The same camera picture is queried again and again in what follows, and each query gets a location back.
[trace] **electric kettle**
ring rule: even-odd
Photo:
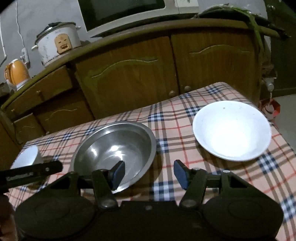
[[[4,76],[14,90],[19,90],[30,79],[27,67],[19,59],[14,59],[6,66]]]

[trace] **white cup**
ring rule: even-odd
[[[36,145],[30,146],[19,154],[10,169],[26,167],[33,164],[43,163],[42,156]]]

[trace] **curved countertop edge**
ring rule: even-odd
[[[174,29],[185,29],[185,28],[208,28],[208,27],[224,27],[224,28],[238,28],[238,29],[250,29],[250,27],[243,21],[237,20],[228,20],[228,19],[215,19],[215,18],[196,18],[196,19],[183,19],[183,20],[171,20],[171,21],[164,21],[159,23],[152,23],[147,24],[131,29],[127,29],[102,39],[99,39],[93,43],[90,43],[84,47],[79,47],[72,50],[70,53],[66,54],[65,56],[57,59],[48,67],[46,67],[43,71],[29,80],[20,90],[15,92],[9,99],[1,106],[2,110],[5,110],[10,103],[12,103],[18,96],[20,96],[23,92],[25,92],[28,88],[34,85],[37,81],[44,78],[49,73],[53,72],[54,70],[58,69],[59,67],[63,66],[64,64],[75,60],[78,57],[81,57],[87,53],[90,53],[96,49],[101,47],[107,46],[109,44],[119,42],[128,38],[137,37],[140,35],[153,33],[153,32],[160,32],[160,31],[167,31],[167,30],[174,30]],[[275,30],[265,28],[259,26],[260,33],[270,36],[280,38],[280,35]]]

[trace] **rice cooker lid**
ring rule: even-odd
[[[40,40],[42,37],[44,37],[46,34],[49,32],[63,26],[63,25],[68,25],[68,24],[74,24],[76,26],[75,22],[54,22],[54,23],[49,23],[48,26],[44,30],[42,30],[41,33],[39,33],[36,36],[35,44],[37,44],[38,40]]]

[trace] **stainless steel bowl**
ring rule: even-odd
[[[90,175],[98,169],[111,169],[124,161],[126,173],[119,187],[120,192],[138,181],[151,166],[156,152],[152,131],[134,121],[119,121],[104,126],[86,138],[77,148],[70,171]]]

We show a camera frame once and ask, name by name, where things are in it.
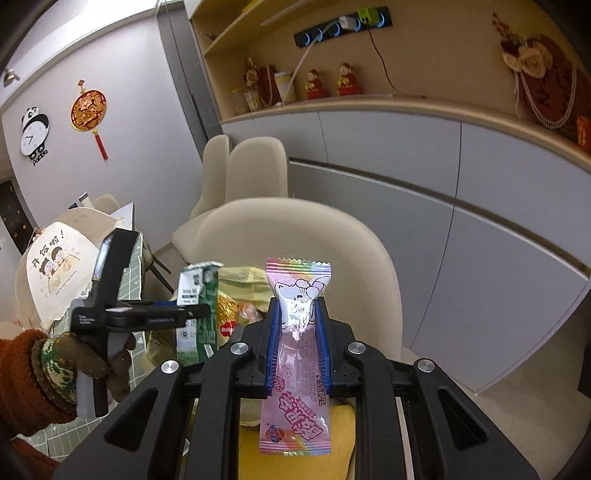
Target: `panda clock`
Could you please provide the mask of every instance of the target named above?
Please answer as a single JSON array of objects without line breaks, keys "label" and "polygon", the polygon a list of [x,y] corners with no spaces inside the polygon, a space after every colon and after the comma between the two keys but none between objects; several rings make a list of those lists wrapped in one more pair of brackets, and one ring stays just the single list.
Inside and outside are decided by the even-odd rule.
[{"label": "panda clock", "polygon": [[27,113],[22,116],[21,121],[21,152],[31,159],[33,165],[36,165],[47,155],[45,140],[49,133],[49,119],[47,115],[39,113],[39,109],[34,106],[27,108]]}]

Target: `white cable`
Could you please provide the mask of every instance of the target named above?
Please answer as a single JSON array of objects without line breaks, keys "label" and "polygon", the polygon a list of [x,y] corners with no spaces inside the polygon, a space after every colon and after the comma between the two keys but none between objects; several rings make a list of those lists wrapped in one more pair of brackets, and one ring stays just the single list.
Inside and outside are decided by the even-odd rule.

What this task involves.
Drop the pictures and reproduce the rest of the entries above exactly.

Output of the exercise.
The same camera picture is queried again and again in what follows, and each query gets a location back.
[trace] **electric kettle**
ring rule: even-odd
Photo:
[[[4,76],[14,90],[19,90],[30,79],[27,67],[19,59],[14,59],[6,66]]]

[trace] **white cup**
ring rule: even-odd
[[[36,145],[30,146],[19,154],[10,169],[26,167],[33,164],[43,163],[42,156]]]

[trace] **curved countertop edge**
ring rule: even-odd
[[[174,29],[185,29],[185,28],[208,28],[208,27],[224,27],[224,28],[238,28],[238,29],[250,29],[250,27],[243,21],[237,20],[228,20],[228,19],[215,19],[215,18],[196,18],[196,19],[183,19],[183,20],[171,20],[171,21],[164,21],[159,23],[152,23],[147,24],[131,29],[127,29],[102,39],[99,39],[93,43],[90,43],[84,47],[79,47],[72,50],[70,53],[66,54],[65,56],[57,59],[48,67],[46,67],[43,71],[29,80],[20,90],[15,92],[9,99],[1,106],[2,110],[5,110],[10,103],[12,103],[18,96],[20,96],[23,92],[25,92],[28,88],[34,85],[37,81],[44,78],[49,73],[53,72],[54,70],[58,69],[59,67],[63,66],[64,64],[75,60],[78,57],[81,57],[87,53],[90,53],[96,49],[101,47],[107,46],[109,44],[119,42],[128,38],[137,37],[140,35],[153,33],[153,32],[160,32],[160,31],[167,31],[167,30],[174,30]],[[275,30],[265,28],[259,26],[260,33],[270,36],[280,38],[280,35]]]

[trace] **rice cooker lid**
ring rule: even-odd
[[[40,40],[42,37],[44,37],[46,34],[49,32],[63,26],[63,25],[68,25],[68,24],[74,24],[76,26],[75,22],[54,22],[54,23],[49,23],[48,26],[44,30],[42,30],[41,33],[39,33],[36,36],[35,44],[37,44],[38,40]]]

[trace] **stainless steel bowl**
ring rule: even-odd
[[[90,175],[98,169],[111,169],[124,161],[126,173],[119,187],[120,192],[138,181],[151,166],[156,152],[152,131],[134,121],[119,121],[104,126],[86,138],[77,148],[70,171]]]

We show a camera frame once and ask, name by name, where things are in it.
Target: `panda clock`
Could you please provide the mask of every instance of the target named above?
Please answer as a single JSON array of objects without line breaks, keys "label" and "polygon", the polygon a list of [x,y] corners with no spaces inside the polygon, a space after every colon and after the comma between the two keys but none between objects; several rings make a list of those lists wrapped in one more pair of brackets, and one ring stays just the single list.
Inside and outside are decided by the even-odd rule.
[{"label": "panda clock", "polygon": [[27,113],[22,116],[21,121],[21,152],[31,159],[33,165],[36,165],[47,155],[45,140],[49,133],[49,119],[47,115],[39,113],[39,109],[34,106],[27,108]]}]

Target: `white cable`
Could you please provide the mask of every instance of the target named above?
Please answer as a single JSON array of objects without line breaks, keys "label" and "polygon", the polygon a list of [x,y] corners with no spaces inside the polygon, a space after every colon and after the comma between the two keys but none between objects; several rings make a list of those lists wrapped in one more pair of brackets, and one ring stays just the single list.
Inside and outside are decided by the even-odd rule.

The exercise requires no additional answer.